Tunku Ali Redhauddin ibni Tuanku Muhriz (born 26 April 1977) is the eldest son of the reigning Yang di-Pertuan Besar of Negeri Sembilan, Tuanku Muhriz ibni Almarhum Tuanku Munawir. He was granted the title of Tunku Besar (Senior Prince) of Seri Menanti on 23 February 2009 and also a member of the Council of Justice and Law. Besides his official duties, Tunku Ali divides his time between corporate boards, non-profit entities and educational institutions.
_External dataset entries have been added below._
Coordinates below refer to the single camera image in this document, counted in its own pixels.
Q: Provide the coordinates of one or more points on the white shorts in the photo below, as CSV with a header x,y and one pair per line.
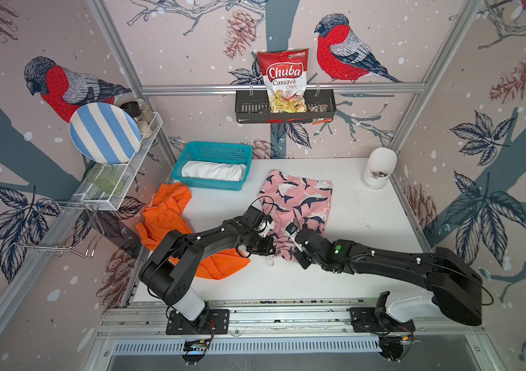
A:
x,y
214,171

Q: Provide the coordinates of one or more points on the red Chuba chips bag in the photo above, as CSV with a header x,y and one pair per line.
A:
x,y
285,78

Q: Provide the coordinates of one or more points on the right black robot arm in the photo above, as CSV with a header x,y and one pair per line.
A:
x,y
447,285

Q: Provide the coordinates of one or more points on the pink patterned garment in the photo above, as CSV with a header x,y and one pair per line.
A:
x,y
291,200

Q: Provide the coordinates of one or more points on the clear spice jar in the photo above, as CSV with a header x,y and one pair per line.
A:
x,y
148,115

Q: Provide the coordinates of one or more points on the green glass cup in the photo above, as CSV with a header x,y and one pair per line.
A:
x,y
106,178

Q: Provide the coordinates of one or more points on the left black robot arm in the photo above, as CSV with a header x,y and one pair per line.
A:
x,y
169,271

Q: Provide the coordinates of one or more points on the white ceramic holder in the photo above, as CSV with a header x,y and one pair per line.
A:
x,y
379,168

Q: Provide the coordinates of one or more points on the dark lid spice jar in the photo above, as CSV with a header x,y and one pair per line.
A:
x,y
133,109

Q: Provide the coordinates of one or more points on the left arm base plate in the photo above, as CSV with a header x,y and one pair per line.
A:
x,y
211,320

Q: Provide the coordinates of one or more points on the blue striped plate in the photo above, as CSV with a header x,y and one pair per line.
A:
x,y
104,133

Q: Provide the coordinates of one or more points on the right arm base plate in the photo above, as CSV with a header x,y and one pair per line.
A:
x,y
364,320

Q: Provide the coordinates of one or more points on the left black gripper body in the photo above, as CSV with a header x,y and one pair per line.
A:
x,y
260,244

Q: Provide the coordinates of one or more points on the teal plastic basket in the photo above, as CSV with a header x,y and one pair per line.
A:
x,y
235,156

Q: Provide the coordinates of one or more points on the black wall shelf basket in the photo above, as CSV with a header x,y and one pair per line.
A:
x,y
254,107

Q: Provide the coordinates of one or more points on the orange garment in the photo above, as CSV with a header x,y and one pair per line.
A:
x,y
164,214

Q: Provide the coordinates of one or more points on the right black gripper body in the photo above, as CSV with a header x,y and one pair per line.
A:
x,y
304,259

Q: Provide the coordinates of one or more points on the aluminium mounting rail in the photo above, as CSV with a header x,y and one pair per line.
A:
x,y
246,319

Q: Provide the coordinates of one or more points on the white wire wall rack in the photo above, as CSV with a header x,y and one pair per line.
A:
x,y
90,215

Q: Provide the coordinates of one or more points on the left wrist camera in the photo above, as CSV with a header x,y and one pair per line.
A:
x,y
267,225
He was recognised as a Young Global Leader in 2013 by World Economic Forum.

Family 
Tunku Ali Redhauddin was born on 26 April 1977 at University Hospital, Petaling Jaya, Selangor, as elder son and child of Tuanku Muhriz ibni Almarhum Tuanku Munawir (now the reigning Yang di-Pertuan Besar of Negeri Sembilan) and Tuanku Aishah Rohani.

His siblings are :
 Tunku Zain Al-'Abidin (born 6 July 1982).
 Tunku Alif Hussein (born 3 September 1984 – died 15 January 2016).

Career

Corporate 
Tunku Ali started his career in 1988 with McKinsey & Company and worked primarily out of its London, Hong Kong and Singapore offices where he advised governments and large corporations on issues ranging from long-term strategy to organisational and corporate governance. From 2004 until 2010, Tunku Ali was with Khazanah Nasional as Director, Investments where he was actively involved in several significant transformation projects and strategic investments in Malaysia and abroad. From then on, he has taken on multiple corporate positions in various industries. Currently, Tunku Ali chairs two public listed companies - Bumi Armada Berhad and Taliworks Corporation Berhad and sits on a few other boards, including Bangkok Bank and Sun Life Malaysia. Tunku Ali is also Senior Advisor to TPG Capital where he sits on the boards of several TPG portfolio companies.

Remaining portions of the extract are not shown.